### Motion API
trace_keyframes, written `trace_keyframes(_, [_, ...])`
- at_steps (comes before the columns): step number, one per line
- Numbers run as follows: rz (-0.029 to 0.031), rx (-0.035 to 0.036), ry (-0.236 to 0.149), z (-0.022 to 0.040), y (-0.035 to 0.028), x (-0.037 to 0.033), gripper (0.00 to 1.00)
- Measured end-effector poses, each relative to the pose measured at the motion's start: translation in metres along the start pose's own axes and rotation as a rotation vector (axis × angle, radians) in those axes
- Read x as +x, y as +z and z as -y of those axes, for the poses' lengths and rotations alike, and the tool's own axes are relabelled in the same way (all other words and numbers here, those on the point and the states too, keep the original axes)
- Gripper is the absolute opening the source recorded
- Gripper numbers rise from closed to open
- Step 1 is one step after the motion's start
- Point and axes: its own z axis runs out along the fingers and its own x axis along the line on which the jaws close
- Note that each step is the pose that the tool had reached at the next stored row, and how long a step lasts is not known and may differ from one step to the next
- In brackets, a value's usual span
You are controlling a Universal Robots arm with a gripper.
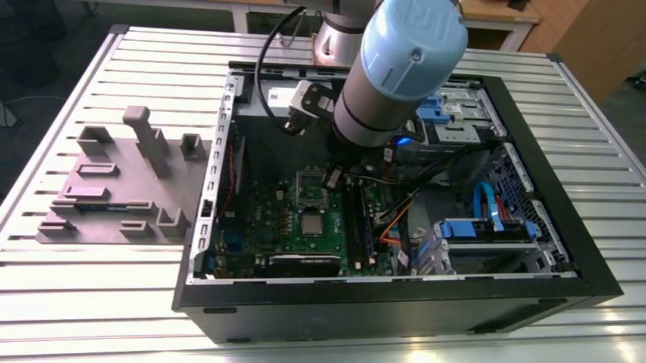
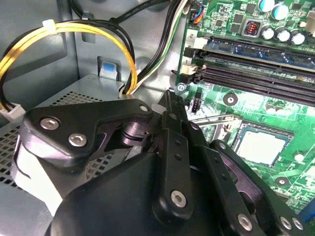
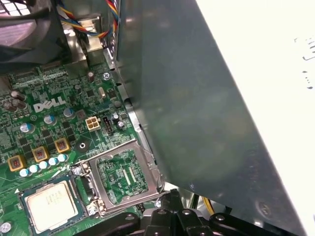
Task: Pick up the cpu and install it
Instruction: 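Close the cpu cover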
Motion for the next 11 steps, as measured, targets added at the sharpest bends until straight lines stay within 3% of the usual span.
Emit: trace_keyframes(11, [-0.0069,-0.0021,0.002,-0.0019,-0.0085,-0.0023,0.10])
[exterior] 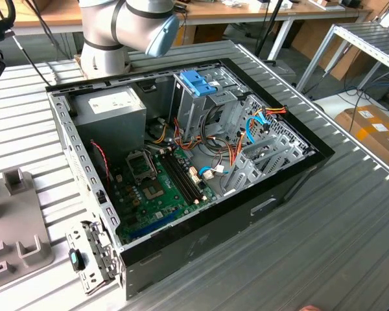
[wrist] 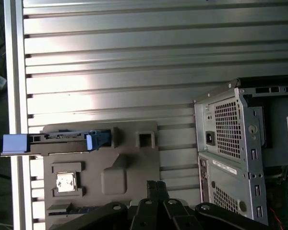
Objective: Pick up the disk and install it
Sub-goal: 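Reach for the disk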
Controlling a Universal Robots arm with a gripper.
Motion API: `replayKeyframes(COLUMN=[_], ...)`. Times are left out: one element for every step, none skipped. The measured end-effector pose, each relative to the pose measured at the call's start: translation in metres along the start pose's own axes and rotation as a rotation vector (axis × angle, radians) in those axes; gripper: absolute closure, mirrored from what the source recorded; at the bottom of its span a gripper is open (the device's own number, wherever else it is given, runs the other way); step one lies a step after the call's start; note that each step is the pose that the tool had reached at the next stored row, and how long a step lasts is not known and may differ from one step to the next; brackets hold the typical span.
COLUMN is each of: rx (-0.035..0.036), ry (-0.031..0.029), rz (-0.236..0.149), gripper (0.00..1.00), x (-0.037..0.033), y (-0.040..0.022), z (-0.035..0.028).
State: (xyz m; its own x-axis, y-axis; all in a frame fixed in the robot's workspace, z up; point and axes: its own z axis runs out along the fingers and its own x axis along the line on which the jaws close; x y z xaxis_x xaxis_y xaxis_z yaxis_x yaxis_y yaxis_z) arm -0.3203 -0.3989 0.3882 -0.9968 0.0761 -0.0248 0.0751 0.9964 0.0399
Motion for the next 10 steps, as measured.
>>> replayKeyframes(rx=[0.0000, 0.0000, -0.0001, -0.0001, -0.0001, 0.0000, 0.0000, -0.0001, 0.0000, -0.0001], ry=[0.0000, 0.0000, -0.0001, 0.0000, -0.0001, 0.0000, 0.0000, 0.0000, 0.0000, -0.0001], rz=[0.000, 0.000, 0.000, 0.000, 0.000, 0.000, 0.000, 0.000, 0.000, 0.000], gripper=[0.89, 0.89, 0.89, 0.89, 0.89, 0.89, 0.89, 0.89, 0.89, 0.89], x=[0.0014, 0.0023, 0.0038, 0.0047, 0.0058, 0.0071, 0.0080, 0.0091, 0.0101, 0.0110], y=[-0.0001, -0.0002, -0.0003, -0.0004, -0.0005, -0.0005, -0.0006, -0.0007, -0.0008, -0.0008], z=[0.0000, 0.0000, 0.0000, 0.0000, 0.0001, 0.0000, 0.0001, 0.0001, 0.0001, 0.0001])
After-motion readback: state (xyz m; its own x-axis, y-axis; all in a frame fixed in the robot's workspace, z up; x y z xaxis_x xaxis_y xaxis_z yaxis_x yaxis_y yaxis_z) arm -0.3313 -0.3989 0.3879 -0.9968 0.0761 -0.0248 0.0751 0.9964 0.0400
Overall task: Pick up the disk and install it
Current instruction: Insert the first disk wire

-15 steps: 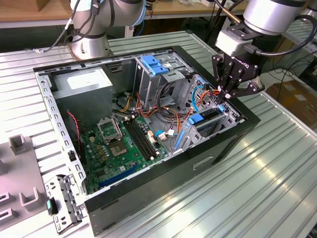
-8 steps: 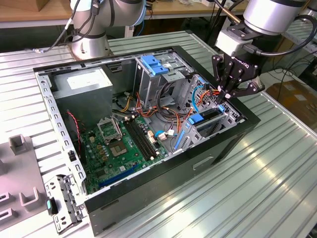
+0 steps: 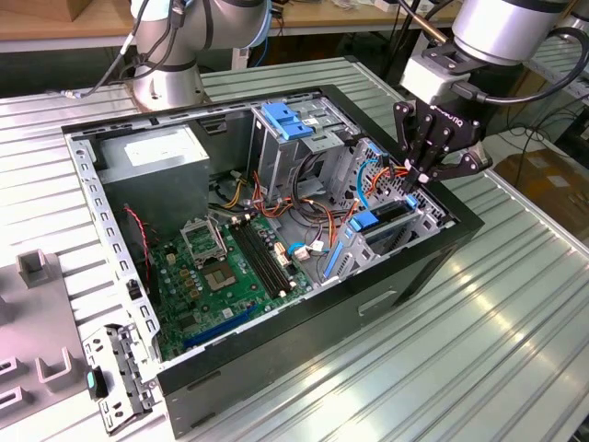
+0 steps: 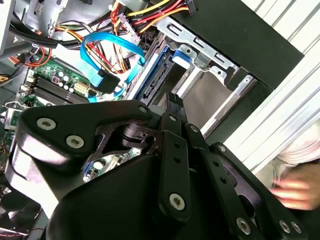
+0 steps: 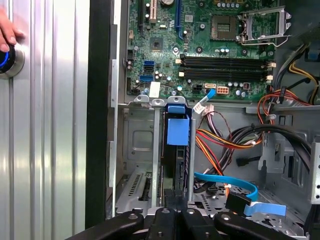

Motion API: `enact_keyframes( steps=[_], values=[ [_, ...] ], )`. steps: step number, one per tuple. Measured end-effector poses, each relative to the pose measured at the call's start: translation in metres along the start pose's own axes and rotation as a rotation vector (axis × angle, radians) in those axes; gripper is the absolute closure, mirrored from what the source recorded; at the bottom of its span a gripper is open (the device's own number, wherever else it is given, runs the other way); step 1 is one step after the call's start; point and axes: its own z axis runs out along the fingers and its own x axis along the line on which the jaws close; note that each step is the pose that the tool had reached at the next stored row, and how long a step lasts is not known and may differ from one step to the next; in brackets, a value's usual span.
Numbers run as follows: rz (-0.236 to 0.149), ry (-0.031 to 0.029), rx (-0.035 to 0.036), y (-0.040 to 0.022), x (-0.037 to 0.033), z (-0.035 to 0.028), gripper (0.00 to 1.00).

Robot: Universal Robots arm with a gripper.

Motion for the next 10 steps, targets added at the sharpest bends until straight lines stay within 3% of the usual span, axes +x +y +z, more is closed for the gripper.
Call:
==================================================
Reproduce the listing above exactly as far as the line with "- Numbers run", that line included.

### Motion API
trace_keyframes, written `trace_keyframes(_, [_, ...])`
- at_steps (comes before the columns): step number, one per line
- Numbers run as follows: rz (-0.029 to 0.031), rx (-0.035 to 0.036), ry (-0.236 to 0.149), z (-0.022 to 0.040), y (-0.035 to 0.028), x (-0.037 to 0.033), gripper (0.00 to 1.00)

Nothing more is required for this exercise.